> **Work to be completed**:
Give the number of lines containing "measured" in this listing, with no other words.

> **Data block**:
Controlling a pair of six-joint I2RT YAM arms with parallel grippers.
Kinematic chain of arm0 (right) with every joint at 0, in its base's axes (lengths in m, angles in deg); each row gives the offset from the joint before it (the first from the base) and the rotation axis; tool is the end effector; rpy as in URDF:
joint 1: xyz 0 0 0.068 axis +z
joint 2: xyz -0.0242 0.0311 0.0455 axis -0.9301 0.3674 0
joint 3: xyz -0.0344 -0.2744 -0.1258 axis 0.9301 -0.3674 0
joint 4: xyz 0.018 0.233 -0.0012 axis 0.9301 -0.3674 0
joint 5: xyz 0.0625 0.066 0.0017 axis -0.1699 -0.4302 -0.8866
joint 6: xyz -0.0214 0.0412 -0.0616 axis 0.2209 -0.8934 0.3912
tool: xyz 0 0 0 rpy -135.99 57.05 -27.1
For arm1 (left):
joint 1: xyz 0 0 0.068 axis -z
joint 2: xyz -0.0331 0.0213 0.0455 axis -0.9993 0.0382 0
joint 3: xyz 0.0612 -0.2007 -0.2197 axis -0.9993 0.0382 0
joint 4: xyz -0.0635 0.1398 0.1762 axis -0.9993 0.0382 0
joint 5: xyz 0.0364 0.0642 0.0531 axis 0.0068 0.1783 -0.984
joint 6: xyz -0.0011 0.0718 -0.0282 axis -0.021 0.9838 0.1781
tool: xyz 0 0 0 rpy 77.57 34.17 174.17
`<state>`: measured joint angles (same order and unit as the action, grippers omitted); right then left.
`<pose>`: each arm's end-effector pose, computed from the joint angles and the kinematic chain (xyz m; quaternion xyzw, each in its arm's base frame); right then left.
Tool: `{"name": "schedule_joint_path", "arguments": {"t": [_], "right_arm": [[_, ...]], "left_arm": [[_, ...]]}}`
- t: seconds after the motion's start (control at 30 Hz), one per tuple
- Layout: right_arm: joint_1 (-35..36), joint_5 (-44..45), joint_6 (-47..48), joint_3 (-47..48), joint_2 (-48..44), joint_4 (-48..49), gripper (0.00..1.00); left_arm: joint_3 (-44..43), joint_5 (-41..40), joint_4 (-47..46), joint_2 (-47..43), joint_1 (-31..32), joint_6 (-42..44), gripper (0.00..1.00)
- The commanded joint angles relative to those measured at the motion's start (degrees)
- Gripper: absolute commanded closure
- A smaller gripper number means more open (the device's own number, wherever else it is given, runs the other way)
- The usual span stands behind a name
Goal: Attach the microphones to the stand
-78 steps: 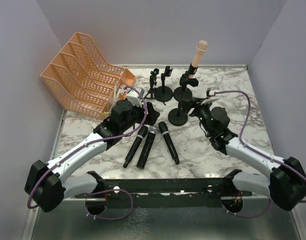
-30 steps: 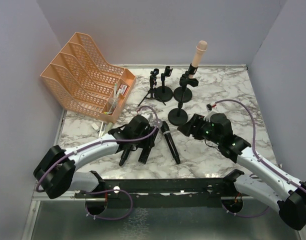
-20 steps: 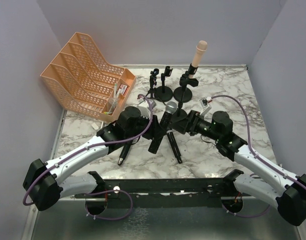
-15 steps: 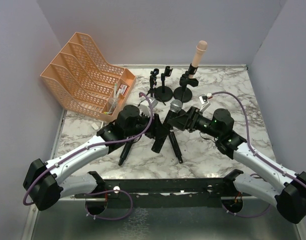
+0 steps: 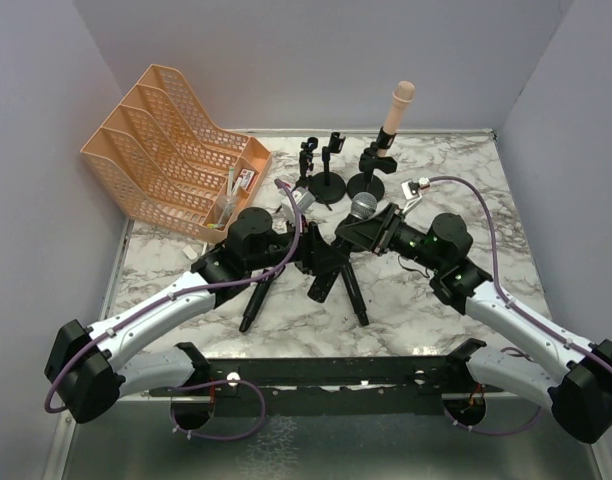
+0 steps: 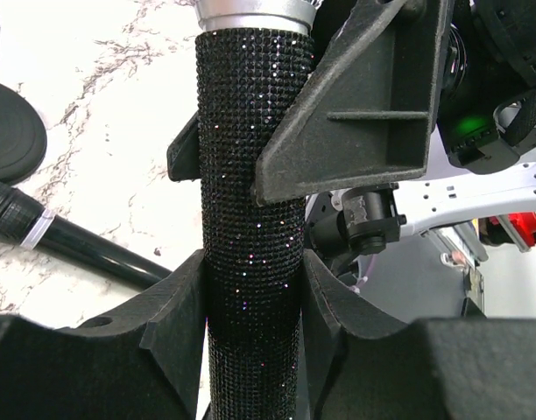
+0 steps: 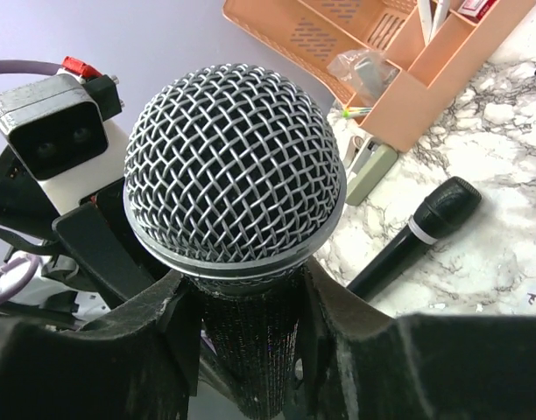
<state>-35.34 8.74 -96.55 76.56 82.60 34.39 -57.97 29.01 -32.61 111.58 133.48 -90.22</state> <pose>0.1673 0.1405 0.3401 -0.0011 0.7026 0.5935 0.3925 0.1492 -0.1935 0.3479 0.2146 0.7334 -0.5310 0.3662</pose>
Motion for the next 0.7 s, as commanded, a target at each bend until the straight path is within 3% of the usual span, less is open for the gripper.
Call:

> **Task answer**:
2